§ Instructions to follow: Scan the entries below line by line and state how many lines contain the string "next", giving only the number.

§ Dataset records:
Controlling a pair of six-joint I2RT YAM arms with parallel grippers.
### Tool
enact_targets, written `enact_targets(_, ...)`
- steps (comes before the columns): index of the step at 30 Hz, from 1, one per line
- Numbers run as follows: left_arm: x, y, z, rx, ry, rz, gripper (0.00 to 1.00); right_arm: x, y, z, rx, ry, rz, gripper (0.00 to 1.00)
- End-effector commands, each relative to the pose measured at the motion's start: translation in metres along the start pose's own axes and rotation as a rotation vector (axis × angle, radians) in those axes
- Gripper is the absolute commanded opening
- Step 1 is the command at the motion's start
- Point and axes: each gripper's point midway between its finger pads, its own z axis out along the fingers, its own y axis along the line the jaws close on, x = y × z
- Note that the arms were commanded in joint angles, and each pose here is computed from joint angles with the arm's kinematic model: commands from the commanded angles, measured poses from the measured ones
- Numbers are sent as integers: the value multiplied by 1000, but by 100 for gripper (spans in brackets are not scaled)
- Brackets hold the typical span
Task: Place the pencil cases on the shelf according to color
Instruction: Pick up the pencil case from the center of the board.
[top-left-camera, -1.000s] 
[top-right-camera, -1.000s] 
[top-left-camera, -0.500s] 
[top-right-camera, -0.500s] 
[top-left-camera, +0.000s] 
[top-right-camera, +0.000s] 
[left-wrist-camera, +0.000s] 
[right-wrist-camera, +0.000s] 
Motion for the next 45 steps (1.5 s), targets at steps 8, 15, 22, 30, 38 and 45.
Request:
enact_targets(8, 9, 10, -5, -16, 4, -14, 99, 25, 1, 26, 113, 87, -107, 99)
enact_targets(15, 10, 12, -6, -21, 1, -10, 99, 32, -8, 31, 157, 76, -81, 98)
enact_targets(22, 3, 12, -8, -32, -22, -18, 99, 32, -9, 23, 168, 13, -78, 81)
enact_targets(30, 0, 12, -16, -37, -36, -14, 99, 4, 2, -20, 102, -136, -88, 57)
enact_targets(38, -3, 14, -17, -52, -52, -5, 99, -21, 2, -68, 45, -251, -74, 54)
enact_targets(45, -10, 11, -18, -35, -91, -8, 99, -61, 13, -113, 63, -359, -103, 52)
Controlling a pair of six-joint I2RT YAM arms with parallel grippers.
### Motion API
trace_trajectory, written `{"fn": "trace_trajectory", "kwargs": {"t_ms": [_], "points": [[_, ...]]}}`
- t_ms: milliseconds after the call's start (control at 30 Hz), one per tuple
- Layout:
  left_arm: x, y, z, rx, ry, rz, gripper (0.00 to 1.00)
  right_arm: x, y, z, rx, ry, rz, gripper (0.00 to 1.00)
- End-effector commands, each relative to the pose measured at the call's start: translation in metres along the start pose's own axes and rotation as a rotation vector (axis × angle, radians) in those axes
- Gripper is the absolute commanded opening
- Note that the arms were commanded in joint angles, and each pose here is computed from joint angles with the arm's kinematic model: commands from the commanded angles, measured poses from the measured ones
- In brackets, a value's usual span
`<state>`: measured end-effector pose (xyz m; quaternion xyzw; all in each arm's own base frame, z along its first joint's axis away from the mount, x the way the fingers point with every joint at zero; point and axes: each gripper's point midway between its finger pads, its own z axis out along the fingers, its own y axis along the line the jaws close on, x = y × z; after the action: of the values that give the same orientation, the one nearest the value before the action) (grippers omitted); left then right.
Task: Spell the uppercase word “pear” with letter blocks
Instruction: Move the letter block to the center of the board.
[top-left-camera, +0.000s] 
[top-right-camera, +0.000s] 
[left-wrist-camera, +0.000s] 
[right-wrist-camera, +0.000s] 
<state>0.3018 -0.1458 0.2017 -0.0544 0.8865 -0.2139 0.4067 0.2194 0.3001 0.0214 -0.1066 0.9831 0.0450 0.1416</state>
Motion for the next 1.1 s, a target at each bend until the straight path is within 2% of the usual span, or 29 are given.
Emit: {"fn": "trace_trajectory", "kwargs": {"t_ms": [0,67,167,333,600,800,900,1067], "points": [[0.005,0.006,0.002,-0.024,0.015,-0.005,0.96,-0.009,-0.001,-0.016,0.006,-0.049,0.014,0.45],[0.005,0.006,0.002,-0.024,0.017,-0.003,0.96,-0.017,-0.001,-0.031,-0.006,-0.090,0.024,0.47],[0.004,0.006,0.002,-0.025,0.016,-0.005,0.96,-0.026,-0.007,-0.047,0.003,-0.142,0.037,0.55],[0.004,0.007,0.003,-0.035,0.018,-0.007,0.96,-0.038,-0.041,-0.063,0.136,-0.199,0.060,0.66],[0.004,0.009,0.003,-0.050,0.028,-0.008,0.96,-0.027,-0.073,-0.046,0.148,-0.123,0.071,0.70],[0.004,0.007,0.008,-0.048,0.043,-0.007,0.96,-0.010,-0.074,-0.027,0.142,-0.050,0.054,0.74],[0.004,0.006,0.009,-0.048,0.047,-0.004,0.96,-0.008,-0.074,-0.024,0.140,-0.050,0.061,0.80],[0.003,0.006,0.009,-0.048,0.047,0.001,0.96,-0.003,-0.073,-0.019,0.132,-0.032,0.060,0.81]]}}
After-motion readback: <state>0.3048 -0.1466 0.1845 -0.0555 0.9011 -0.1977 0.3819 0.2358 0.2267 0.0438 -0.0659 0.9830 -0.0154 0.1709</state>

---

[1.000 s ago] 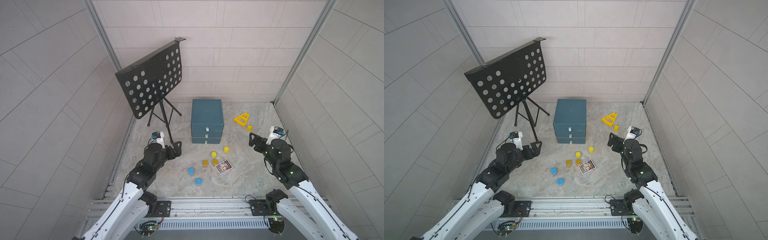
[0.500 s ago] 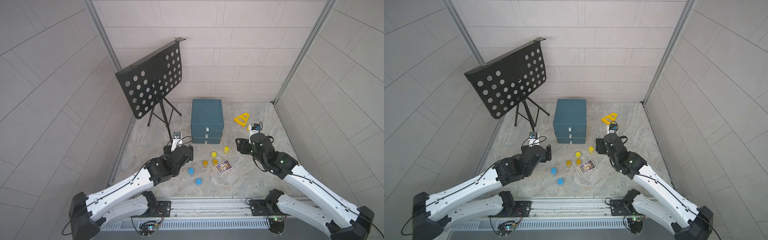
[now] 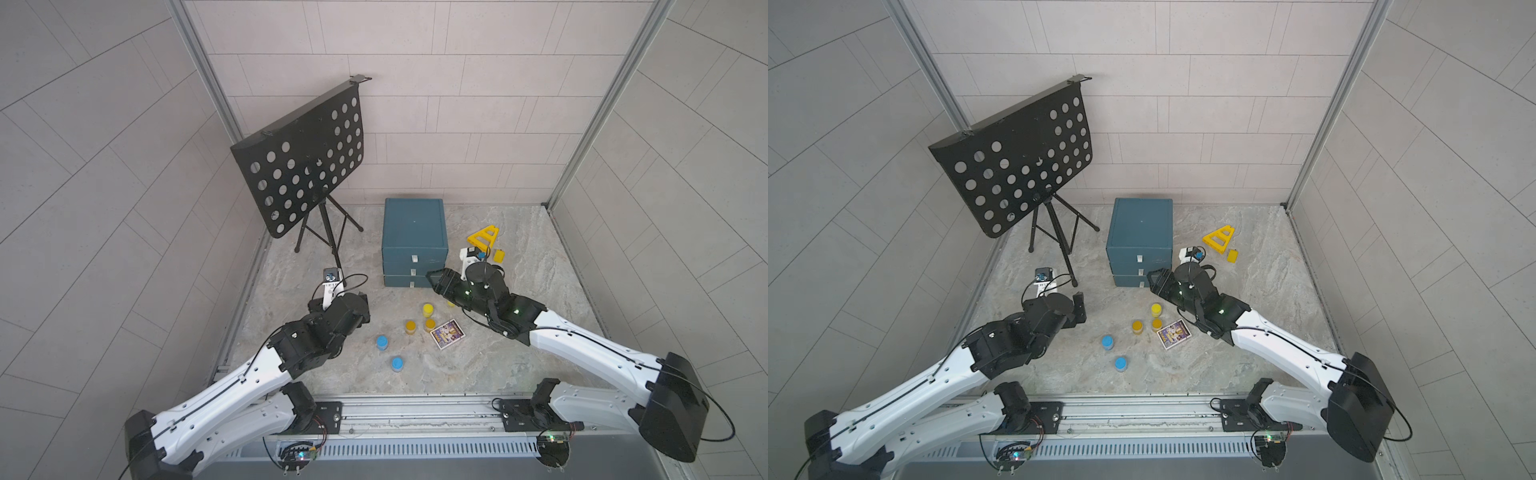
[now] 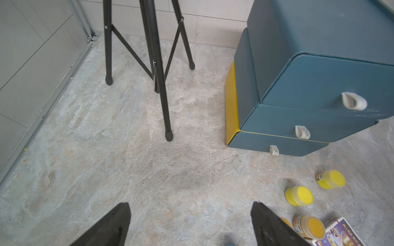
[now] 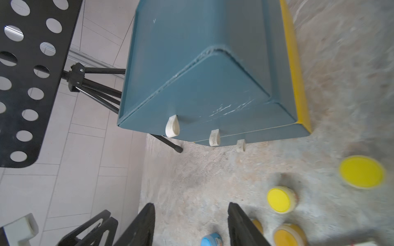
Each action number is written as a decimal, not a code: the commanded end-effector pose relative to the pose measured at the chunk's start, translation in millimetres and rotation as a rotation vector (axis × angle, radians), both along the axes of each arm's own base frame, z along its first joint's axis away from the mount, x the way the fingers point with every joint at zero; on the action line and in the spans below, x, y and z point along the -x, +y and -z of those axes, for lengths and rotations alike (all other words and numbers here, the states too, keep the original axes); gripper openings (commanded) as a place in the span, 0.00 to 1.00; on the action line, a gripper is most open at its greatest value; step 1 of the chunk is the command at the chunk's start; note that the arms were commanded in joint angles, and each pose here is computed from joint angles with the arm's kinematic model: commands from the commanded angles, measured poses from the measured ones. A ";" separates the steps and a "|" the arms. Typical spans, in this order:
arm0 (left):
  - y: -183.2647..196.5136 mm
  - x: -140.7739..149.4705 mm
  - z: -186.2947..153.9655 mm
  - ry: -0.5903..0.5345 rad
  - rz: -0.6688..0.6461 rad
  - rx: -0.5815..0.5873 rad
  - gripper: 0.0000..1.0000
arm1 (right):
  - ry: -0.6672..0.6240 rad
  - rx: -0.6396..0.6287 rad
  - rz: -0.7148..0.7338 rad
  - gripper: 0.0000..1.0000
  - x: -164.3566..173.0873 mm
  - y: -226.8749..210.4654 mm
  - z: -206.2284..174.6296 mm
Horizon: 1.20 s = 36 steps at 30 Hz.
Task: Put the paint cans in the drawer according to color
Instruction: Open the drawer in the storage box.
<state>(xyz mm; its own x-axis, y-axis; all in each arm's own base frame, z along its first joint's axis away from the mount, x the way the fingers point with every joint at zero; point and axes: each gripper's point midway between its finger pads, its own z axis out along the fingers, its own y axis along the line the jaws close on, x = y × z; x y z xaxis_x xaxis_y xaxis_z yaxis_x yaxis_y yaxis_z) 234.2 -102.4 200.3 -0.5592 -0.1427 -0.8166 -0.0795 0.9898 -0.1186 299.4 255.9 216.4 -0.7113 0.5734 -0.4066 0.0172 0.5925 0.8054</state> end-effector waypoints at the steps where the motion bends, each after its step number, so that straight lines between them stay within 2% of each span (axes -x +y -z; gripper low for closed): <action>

§ Answer box: 2